◆ YOUR GOAL
Search the material for the string "white" and reply with how many lines contain it, nothing else.
%%
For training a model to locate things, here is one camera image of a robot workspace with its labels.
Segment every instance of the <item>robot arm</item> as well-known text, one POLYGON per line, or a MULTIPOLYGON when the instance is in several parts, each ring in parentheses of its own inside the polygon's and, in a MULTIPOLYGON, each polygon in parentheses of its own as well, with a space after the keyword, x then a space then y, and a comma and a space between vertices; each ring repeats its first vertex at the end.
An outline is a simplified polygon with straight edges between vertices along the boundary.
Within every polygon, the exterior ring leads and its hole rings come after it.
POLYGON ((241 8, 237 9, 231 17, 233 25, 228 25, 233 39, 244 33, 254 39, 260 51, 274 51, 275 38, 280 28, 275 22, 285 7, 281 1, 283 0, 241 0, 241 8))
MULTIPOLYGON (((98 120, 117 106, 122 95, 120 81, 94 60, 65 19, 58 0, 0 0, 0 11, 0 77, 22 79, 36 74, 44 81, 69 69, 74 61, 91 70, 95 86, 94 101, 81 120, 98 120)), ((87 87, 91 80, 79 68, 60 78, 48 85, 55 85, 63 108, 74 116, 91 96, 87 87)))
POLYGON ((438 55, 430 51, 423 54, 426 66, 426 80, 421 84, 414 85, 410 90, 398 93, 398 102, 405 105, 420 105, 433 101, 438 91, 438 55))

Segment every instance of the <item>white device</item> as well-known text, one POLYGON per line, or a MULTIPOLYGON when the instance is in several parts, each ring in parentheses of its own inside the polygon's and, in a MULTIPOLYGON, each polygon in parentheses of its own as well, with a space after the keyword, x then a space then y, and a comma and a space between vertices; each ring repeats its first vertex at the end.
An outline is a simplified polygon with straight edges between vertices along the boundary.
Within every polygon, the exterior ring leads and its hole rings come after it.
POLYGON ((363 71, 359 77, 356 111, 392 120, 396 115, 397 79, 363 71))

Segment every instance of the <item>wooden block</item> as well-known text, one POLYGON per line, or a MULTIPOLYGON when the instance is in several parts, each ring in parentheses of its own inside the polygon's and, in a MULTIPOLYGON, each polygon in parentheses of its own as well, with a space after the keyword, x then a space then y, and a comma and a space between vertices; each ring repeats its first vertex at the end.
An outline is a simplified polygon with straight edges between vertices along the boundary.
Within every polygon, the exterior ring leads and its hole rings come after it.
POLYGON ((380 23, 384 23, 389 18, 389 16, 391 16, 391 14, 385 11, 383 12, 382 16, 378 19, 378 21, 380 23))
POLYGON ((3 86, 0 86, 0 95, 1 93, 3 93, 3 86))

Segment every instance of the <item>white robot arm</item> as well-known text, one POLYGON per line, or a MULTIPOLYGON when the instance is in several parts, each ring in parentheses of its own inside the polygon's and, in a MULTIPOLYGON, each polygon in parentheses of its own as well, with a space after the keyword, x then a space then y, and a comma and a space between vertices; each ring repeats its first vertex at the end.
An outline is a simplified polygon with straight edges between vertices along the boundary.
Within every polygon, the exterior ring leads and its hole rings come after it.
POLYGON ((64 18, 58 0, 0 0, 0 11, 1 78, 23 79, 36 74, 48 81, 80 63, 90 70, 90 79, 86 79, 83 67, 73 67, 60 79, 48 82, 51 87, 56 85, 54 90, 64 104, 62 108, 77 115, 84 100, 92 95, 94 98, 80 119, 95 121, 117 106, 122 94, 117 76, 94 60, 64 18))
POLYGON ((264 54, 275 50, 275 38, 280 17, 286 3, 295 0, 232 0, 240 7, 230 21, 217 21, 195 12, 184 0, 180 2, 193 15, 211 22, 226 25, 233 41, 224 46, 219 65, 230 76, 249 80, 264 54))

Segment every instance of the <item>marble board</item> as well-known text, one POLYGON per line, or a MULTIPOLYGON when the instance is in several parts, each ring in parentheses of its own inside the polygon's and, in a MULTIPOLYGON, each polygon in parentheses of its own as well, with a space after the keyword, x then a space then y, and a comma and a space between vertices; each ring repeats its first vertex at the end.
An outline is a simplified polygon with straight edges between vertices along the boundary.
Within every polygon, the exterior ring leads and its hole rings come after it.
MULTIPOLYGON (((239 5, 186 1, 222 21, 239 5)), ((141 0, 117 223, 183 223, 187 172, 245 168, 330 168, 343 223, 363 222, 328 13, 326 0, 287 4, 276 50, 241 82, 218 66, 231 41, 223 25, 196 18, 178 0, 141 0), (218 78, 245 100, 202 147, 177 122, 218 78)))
%%
%%
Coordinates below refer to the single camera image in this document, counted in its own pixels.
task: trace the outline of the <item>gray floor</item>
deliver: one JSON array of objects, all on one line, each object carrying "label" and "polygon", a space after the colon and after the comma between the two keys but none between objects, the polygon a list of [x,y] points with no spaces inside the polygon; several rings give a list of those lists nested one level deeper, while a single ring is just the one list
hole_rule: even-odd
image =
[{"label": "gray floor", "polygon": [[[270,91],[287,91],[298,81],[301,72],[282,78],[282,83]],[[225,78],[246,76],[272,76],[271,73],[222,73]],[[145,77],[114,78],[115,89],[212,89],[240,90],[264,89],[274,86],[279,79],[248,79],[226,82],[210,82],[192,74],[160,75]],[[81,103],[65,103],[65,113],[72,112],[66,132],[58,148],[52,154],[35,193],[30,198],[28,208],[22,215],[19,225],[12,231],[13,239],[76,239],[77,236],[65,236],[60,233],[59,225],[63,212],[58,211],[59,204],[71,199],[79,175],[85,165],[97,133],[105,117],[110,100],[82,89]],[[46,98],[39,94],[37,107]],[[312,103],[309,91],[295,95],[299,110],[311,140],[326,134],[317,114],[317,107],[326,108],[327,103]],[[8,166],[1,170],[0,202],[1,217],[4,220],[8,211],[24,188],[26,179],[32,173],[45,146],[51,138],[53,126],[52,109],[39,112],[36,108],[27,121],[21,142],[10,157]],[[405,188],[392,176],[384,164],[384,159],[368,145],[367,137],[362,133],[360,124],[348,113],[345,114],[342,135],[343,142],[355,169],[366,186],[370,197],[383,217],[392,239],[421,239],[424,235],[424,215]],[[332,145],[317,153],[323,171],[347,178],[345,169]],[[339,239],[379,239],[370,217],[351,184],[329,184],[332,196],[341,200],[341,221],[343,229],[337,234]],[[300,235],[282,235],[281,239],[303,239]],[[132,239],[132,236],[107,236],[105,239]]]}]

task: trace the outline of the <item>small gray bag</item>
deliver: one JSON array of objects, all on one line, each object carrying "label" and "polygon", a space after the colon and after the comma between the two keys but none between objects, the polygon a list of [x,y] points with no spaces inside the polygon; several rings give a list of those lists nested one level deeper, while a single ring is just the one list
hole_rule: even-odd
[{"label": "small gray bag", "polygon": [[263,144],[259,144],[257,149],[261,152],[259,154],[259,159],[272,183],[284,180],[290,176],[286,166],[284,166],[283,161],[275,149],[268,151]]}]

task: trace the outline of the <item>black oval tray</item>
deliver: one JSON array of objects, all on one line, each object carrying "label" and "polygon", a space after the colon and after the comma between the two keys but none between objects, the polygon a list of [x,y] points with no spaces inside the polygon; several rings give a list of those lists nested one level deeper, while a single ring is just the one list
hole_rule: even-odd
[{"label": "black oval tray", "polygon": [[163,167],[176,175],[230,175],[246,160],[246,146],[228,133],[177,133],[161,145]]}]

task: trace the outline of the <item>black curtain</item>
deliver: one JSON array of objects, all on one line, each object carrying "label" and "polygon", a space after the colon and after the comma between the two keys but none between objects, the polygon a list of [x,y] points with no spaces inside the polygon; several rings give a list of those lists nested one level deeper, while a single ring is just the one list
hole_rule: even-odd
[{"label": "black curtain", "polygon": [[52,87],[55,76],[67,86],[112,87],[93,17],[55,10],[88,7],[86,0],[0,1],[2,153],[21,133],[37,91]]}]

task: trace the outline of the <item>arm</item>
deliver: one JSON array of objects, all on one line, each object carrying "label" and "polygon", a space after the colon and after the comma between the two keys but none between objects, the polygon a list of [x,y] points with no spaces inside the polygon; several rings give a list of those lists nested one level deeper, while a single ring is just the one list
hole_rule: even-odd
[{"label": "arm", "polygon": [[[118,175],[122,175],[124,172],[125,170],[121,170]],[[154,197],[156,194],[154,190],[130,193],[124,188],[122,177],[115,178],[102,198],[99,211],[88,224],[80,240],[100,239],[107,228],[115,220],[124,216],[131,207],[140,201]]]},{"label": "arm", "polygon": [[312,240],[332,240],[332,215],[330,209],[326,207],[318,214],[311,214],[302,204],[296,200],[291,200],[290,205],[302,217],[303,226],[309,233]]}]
%%
◆ RESPONSE AREA
2